_What the task requires:_ What lines of the data include the string "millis"? Copy them all.

_Material provided:_
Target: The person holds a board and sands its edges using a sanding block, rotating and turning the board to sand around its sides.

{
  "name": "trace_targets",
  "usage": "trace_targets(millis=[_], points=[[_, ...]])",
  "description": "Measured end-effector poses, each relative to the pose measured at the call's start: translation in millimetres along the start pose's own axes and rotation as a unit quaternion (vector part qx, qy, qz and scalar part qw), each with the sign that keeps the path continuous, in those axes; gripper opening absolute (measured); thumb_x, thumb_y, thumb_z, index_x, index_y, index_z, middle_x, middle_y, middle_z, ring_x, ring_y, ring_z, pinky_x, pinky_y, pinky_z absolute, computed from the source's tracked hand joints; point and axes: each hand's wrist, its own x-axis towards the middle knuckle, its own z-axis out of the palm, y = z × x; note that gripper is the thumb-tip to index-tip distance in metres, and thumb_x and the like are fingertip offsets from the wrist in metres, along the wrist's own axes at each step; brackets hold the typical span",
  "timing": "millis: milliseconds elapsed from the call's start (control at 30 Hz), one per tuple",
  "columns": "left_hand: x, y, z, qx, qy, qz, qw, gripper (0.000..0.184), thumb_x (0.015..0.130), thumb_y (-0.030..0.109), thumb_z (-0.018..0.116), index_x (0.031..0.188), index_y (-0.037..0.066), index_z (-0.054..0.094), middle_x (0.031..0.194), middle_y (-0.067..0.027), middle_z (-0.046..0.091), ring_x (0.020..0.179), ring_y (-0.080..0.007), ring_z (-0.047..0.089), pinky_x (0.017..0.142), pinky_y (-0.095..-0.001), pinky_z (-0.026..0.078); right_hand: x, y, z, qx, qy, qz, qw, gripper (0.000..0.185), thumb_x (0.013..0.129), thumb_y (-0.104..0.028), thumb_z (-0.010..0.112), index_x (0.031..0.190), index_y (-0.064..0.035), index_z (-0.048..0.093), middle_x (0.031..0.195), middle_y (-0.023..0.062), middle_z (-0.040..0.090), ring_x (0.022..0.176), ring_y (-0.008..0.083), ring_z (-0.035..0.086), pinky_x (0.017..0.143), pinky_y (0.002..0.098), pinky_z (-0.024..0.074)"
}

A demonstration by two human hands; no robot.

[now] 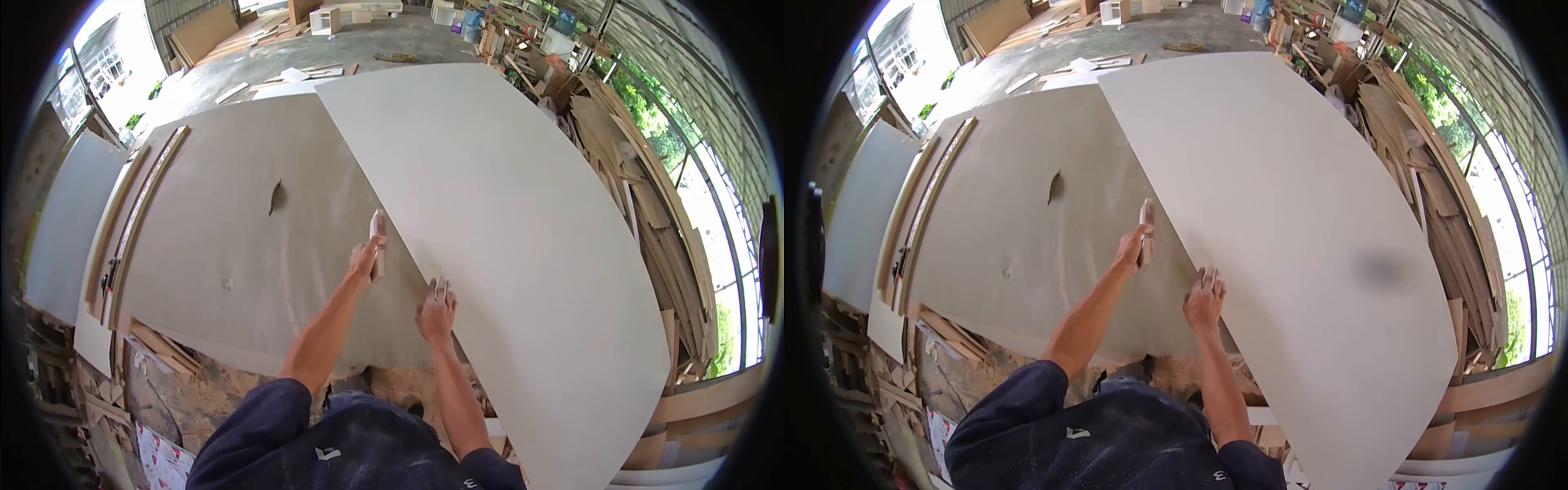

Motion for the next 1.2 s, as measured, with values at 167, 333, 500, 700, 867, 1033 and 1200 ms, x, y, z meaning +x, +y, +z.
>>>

_Solution:_
  "usage": "trace_targets(millis=[_], points=[[_, ...]])",
  "timing": "millis: milliseconds elapsed from the call's start (control at 30 Hz), one per tuple",

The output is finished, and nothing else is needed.